-- Information supplied follows --
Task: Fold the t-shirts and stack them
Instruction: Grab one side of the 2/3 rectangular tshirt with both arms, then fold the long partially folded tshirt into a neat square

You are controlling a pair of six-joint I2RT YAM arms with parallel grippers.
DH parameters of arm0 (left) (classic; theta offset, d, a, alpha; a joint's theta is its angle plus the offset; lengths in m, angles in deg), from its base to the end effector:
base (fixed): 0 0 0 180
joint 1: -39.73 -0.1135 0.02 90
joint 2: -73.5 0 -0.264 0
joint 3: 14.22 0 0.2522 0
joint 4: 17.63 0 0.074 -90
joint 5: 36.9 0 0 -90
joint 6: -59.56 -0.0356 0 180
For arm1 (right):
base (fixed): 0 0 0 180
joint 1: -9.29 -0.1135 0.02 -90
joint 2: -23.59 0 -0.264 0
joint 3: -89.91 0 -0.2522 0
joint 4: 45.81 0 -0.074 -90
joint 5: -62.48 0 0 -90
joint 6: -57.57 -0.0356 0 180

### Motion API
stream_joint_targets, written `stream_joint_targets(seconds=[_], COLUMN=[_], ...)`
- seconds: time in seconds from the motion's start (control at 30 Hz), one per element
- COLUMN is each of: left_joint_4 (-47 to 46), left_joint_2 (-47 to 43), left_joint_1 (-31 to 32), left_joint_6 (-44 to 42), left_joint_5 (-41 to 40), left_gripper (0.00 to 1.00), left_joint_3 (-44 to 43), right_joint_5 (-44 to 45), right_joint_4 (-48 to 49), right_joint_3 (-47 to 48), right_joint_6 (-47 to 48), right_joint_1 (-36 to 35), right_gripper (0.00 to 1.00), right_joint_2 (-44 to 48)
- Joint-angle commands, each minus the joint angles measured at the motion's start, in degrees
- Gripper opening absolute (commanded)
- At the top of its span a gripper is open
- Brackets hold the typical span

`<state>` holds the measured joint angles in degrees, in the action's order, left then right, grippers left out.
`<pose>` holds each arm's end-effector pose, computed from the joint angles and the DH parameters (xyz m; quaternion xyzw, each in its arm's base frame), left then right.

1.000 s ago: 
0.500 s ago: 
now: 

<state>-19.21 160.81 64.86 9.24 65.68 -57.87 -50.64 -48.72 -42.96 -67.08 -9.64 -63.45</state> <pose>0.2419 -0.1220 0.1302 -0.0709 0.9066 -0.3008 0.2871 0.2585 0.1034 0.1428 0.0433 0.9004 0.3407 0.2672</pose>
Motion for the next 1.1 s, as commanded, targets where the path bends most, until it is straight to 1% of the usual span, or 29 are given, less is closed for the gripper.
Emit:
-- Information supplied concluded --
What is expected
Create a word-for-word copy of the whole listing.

Your solution
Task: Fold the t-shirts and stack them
Instruction: Grab one side of the 2/3 rectangular tshirt with both arms, then fold the long partially folded tshirt into a neat square

You are controlling a pair of six-joint I2RT YAM arms with parallel grippers.
DH parameters of arm0 (left) (classic; theta offset, d, a, alpha; a joint's theta is its angle plus the offset; lengths in m, angles in deg), from its base to the end effector:
base (fixed): 0 0 0 180
joint 1: -39.73 -0.1135 0.02 90
joint 2: -73.5 0 -0.264 0
joint 3: 14.22 0 0.2522 0
joint 4: 17.63 0 0.074 -90
joint 5: 36.9 0 0 -90
joint 6: -59.56 -0.0356 0 180
For arm1 (right):
base (fixed): 0 0 0 180
joint 1: -9.29 -0.1135 0.02 -90
joint 2: -23.59 0 -0.264 0
joint 3: -89.91 0 -0.2522 0
joint 4: 45.81 0 -0.074 -90
joint 5: -62.48 0 0 -90
joint 6: -57.57 -0.0356 0 180

### Motion API
stream_joint_targets, written `stream_joint_targets(seconds=[_], COLUMN=[_], ...)`
- seconds: time in seconds from the motion's start (control at 30 Hz), one per element
- COLUMN is each of: left_joint_4 (-47 to 46), left_joint_2 (-47 to 43), left_joint_1 (-31 to 32), left_joint_6 (-44 to 42), left_joint_5 (-41 to 40), left_gripper (0.00 to 1.00), left_joint_3 (-44 to 43), right_joint_5 (-44 to 45), right_joint_4 (-48 to 49), right_joint_3 (-47 to 48), right_joint_6 (-47 to 48), right_joint_1 (-36 to 35), right_gripper (0.00 to 1.00), right_joint_2 (-44 to 48)
- Joint-angle commands, each minus the joint angles measured at the motion's start, in degrees
- Gripper opening absolute (commanded)
- At the top of its span a gripper is open
- Brackets hold the typical span

`<state>` holds the measured joint angles in degrees, in the action's order, left then right, grippers left out.
`<pose>` holds each arm's end-effector pose, computed from the joint angles and the DH parameters (xyz m; quaternion xyzw, each in its arm's base frame), left then right.

1.000 s ago: 
0.500 s ago: 
now: 

<state>-19.21 160.81 64.86 9.24 65.68 -57.87 -50.64 -48.72 -42.96 -67.08 -9.64 -63.45</state> <pose>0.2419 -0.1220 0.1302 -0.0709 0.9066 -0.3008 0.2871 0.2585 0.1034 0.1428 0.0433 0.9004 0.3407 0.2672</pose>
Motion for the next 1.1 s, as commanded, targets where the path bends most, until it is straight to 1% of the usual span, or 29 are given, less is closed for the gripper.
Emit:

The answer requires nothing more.